» **Exercise**
Repeat the span of the entries below that starts at the line with "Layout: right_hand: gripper" and ends at the line with "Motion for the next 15", nothing more. Skip the pictures.

[Records from a dataset]
[Start of section]
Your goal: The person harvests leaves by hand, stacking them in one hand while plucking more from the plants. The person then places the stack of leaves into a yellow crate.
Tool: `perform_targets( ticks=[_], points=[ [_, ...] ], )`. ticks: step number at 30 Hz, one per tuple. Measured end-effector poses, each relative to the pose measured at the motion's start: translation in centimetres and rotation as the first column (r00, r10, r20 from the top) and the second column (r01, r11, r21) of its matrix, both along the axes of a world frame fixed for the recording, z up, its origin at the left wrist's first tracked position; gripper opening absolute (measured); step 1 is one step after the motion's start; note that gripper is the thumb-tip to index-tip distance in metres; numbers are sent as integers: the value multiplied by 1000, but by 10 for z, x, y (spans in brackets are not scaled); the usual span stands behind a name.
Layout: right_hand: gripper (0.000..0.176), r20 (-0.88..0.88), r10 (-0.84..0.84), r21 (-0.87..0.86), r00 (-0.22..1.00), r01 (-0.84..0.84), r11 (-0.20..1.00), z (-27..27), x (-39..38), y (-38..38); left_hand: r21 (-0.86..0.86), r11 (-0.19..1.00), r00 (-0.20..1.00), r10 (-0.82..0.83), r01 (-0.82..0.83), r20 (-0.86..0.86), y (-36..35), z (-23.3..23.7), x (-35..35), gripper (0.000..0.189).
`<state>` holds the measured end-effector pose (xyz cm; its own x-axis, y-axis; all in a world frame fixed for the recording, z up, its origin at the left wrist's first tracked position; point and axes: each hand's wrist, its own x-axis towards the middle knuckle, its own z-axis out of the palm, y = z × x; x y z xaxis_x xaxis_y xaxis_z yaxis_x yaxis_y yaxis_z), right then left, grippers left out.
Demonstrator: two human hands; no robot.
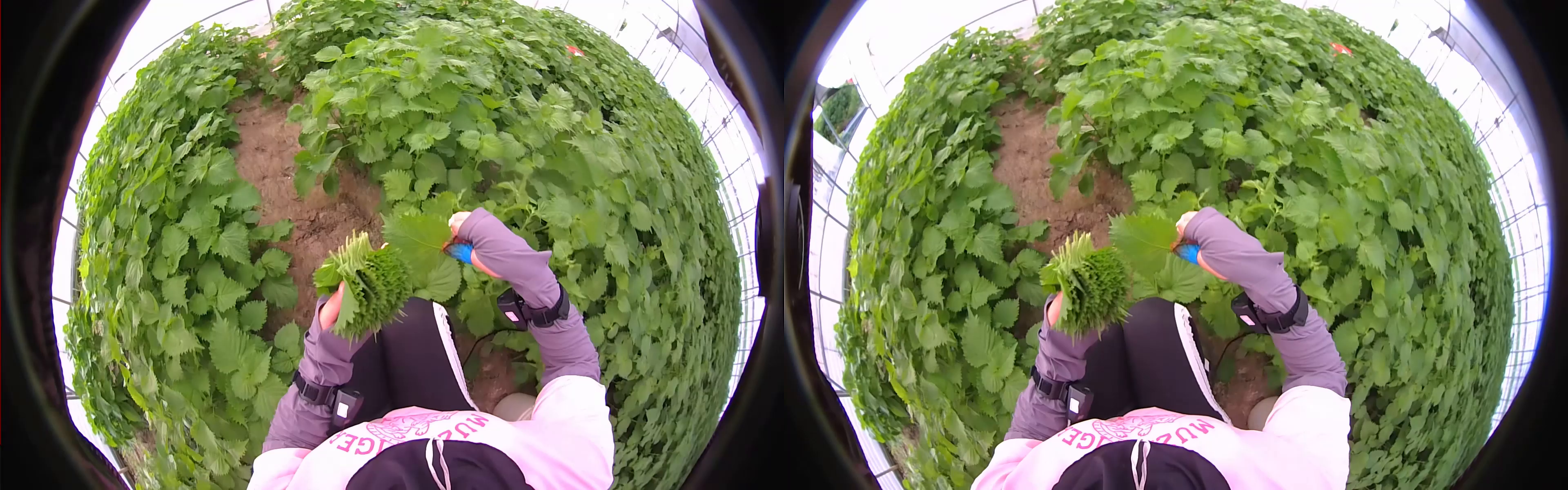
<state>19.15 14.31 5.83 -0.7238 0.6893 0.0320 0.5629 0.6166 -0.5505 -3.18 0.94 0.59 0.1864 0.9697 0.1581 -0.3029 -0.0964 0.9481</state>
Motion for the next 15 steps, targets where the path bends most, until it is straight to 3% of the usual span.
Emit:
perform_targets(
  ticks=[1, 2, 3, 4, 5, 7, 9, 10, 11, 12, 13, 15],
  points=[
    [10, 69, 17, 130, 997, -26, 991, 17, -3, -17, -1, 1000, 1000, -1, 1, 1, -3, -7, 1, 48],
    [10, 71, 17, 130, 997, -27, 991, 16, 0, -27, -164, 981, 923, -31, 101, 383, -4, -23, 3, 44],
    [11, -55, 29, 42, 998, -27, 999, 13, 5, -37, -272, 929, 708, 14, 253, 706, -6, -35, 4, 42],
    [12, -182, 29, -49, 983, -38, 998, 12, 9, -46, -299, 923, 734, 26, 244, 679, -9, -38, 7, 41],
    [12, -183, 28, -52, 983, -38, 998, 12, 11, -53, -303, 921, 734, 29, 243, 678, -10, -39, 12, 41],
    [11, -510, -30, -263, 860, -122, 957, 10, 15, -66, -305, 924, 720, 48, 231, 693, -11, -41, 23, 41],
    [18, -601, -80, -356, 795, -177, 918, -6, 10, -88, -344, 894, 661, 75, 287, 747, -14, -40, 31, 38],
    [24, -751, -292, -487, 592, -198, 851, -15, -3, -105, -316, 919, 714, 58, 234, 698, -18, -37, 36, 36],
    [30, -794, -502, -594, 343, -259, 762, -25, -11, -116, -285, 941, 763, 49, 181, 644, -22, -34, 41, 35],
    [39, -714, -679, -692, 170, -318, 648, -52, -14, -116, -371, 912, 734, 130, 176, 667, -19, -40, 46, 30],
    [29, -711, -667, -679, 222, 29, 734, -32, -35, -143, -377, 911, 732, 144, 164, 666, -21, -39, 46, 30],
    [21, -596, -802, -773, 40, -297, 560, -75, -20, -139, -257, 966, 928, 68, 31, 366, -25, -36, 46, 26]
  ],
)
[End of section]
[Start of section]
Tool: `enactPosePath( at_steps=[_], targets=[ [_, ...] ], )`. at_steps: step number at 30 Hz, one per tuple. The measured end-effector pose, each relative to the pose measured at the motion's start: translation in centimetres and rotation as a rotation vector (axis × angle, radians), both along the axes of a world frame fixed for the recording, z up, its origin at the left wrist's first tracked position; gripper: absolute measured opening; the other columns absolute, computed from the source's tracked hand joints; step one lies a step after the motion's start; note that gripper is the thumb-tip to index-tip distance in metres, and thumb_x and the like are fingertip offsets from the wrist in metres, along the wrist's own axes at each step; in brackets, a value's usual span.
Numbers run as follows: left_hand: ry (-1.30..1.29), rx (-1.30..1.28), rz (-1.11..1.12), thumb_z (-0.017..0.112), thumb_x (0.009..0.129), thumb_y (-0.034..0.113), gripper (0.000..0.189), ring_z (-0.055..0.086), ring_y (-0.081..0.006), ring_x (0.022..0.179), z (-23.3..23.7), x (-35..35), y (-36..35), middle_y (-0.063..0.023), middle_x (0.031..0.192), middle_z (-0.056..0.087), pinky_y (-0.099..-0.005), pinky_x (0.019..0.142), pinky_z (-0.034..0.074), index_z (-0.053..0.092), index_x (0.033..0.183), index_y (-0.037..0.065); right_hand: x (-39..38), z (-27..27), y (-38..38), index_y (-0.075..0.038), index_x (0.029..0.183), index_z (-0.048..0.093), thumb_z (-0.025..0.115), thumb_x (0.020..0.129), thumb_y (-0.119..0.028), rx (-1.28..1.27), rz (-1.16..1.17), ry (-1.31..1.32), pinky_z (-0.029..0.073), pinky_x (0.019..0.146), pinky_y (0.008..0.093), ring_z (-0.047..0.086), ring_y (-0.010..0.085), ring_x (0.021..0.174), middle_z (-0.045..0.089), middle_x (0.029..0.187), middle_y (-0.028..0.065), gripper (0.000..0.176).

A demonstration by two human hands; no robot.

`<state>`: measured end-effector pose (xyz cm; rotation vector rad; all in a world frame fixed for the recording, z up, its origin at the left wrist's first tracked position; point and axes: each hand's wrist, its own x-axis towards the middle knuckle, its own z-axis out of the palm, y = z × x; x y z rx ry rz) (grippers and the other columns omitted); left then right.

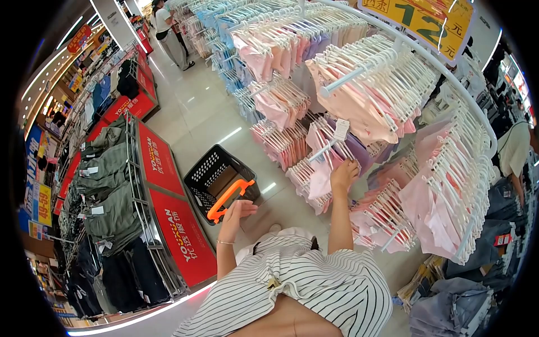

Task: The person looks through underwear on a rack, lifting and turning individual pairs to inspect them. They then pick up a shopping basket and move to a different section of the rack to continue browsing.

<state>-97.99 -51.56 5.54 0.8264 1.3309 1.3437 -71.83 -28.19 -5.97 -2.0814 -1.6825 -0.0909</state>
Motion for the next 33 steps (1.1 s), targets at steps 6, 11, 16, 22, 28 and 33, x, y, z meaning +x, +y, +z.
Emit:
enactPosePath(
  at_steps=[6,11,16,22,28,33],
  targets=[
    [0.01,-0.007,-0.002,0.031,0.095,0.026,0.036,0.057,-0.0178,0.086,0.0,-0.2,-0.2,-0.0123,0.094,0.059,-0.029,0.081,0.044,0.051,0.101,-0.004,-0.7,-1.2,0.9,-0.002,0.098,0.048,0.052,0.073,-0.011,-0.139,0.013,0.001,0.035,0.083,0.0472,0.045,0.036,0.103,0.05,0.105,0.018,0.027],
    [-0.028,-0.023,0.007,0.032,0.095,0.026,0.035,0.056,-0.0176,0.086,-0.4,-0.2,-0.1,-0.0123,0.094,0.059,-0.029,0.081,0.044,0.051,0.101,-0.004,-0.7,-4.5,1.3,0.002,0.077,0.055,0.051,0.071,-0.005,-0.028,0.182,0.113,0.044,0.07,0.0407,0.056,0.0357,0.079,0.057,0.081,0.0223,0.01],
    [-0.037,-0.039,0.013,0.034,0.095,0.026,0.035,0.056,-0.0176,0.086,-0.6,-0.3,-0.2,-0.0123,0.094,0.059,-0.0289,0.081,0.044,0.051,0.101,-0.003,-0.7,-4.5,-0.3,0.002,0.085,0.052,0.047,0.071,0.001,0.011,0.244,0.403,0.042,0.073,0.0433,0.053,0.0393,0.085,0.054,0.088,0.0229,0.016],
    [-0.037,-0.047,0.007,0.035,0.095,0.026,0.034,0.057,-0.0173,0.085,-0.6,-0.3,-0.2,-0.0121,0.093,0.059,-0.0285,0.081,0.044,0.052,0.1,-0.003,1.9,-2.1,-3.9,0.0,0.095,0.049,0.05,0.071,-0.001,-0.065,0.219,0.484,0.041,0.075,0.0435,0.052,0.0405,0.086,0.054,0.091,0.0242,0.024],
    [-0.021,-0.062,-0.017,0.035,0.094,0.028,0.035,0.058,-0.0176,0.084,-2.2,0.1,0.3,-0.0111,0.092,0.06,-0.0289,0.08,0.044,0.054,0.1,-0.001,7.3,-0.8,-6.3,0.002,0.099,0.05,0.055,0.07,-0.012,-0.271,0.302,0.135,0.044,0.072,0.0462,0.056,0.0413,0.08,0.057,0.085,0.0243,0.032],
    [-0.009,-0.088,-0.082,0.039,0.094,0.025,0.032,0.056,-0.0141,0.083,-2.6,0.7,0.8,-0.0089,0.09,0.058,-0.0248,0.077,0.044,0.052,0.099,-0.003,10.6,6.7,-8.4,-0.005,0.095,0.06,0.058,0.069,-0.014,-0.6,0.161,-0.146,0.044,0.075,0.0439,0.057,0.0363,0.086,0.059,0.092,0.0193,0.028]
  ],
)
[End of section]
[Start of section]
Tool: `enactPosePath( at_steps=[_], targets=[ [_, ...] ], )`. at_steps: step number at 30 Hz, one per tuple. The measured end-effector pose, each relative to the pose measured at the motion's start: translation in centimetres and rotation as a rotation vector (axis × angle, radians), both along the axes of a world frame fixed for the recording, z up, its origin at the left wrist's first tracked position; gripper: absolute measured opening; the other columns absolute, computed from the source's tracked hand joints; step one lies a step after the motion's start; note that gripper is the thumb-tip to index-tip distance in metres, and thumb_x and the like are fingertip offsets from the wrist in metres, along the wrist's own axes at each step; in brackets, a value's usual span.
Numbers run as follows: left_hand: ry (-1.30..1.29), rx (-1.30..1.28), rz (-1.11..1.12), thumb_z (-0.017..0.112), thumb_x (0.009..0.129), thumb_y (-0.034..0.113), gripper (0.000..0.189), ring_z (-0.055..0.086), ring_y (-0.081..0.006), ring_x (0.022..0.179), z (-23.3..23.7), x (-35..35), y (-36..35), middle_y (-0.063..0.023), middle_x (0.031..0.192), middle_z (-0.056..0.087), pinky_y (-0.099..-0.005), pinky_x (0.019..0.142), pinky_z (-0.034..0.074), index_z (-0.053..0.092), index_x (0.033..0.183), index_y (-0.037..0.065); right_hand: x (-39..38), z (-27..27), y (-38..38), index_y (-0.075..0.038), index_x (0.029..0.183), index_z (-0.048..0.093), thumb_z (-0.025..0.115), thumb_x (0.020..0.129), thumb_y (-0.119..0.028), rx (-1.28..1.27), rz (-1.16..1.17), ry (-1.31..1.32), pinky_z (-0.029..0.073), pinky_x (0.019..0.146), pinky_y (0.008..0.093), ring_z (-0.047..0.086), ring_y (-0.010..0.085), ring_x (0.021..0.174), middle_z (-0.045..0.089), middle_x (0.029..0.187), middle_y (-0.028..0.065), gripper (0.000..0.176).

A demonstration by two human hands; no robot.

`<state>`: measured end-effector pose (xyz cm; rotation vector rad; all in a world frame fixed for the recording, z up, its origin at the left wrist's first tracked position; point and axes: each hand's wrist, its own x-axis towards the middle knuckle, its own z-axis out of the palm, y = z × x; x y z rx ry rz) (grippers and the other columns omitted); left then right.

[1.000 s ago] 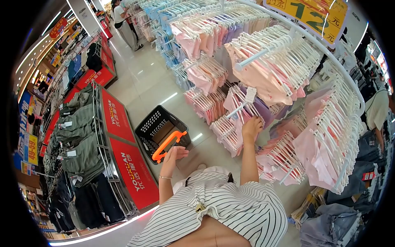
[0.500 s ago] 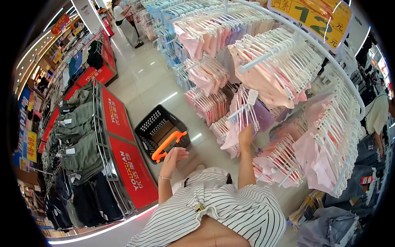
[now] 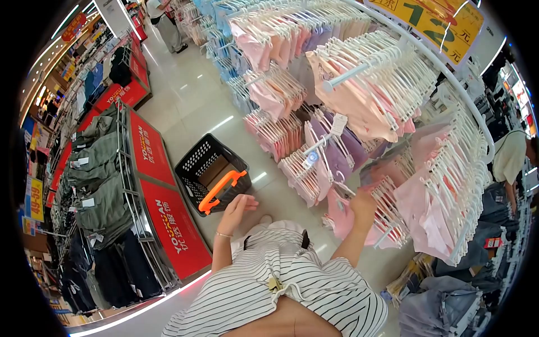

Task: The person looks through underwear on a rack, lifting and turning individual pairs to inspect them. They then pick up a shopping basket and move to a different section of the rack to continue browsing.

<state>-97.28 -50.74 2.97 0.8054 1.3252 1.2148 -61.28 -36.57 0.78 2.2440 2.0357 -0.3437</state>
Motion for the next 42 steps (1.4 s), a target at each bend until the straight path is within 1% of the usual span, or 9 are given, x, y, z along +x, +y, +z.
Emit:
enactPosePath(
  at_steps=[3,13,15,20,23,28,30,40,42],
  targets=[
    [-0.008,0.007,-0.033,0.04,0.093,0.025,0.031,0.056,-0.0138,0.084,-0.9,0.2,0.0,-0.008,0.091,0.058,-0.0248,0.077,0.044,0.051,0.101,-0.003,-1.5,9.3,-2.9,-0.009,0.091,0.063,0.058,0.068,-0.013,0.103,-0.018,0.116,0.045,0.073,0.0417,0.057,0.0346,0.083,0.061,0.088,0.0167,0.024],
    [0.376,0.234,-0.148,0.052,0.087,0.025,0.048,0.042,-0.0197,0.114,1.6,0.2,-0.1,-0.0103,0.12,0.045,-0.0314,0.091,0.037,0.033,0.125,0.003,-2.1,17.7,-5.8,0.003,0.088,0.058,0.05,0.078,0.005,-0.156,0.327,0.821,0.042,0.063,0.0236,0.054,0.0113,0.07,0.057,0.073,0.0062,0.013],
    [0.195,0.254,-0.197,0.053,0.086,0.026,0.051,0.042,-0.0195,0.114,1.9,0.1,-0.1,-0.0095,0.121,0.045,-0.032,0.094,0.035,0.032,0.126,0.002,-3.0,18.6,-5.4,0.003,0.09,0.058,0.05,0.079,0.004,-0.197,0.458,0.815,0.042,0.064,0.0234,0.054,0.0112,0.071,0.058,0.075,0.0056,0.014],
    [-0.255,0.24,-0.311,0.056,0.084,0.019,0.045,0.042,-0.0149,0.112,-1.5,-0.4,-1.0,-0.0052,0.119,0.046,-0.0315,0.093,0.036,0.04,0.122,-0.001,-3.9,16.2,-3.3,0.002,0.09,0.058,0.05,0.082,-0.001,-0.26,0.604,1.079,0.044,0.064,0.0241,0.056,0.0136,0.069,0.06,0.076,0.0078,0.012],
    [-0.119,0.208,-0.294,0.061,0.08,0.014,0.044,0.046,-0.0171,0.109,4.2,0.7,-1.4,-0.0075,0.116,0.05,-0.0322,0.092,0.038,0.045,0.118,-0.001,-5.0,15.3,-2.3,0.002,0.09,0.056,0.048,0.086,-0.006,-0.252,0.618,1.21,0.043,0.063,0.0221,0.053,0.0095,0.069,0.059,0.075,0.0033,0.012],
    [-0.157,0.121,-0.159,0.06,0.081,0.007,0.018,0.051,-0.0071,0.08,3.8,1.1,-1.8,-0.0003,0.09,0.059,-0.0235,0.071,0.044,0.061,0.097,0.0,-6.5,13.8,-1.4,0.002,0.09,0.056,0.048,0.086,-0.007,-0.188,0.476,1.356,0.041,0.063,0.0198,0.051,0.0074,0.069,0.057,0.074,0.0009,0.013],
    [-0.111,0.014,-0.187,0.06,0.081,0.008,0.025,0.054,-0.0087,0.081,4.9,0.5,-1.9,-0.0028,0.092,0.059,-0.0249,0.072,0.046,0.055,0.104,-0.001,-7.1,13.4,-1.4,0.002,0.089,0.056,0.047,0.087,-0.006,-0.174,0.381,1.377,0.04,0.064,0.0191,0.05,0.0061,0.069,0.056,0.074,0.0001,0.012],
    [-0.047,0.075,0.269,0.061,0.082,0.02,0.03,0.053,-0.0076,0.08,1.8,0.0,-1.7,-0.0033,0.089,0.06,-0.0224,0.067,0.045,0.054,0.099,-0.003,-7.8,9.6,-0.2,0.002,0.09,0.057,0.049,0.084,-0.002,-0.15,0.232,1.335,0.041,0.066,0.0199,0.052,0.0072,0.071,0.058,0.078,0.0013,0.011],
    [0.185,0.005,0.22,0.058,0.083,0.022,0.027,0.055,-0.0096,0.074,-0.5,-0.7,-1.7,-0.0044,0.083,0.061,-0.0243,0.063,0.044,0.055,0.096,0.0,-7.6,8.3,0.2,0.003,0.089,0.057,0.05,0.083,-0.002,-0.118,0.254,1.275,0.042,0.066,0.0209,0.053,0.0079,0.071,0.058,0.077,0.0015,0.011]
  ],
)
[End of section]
» **Written reply**
Layout: right_hand: gripper (0.000..0.176), r20 (-0.88..0.88), r10 (-0.84..0.84), r21 (-0.87..0.86), r00 (-0.22..1.00), r01 (-0.84..0.84), r11 (-0.20..1.00), z (-27..27), x (-39..38), y (-38..38); left_hand: r21 (-0.86..0.86), r11 (-0.19..1.00), r00 (-0.20..1.00), r10 (-0.82..0.83), r01 (-0.82..0.83), r20 (-0.86..0.86), y (-36..35), z (-23.3..23.7), x (-35..35), gripper (0.000..0.189).
`<state>` holds the measured end-effector pose (xyz cm; its own x-axis, y-axis; all in a world frame fixed for the recording, z up, its origin at the left wrist's first tracked position; point and axes: each hand's wrist, its own x-axis towards the middle knuckle, its own z-axis out of the palm, y = z × x; x y z xaxis_x xaxis_y xaxis_z yaxis_x yaxis_y yaxis_z), right then left, grippers left out.
Demonstrator: two human hands; no robot.
<state>19.15 14.31 5.83 -0.7238 0.6893 0.0320 0.5629 0.6166 -0.5505 -3.18 0.94 0.59 0.1864 0.9697 0.1581 -0.3029 -0.0964 0.9481</state>
Motion for the next 15 steps, targets where the path bends most, until it is straight to 3% of the usual span.

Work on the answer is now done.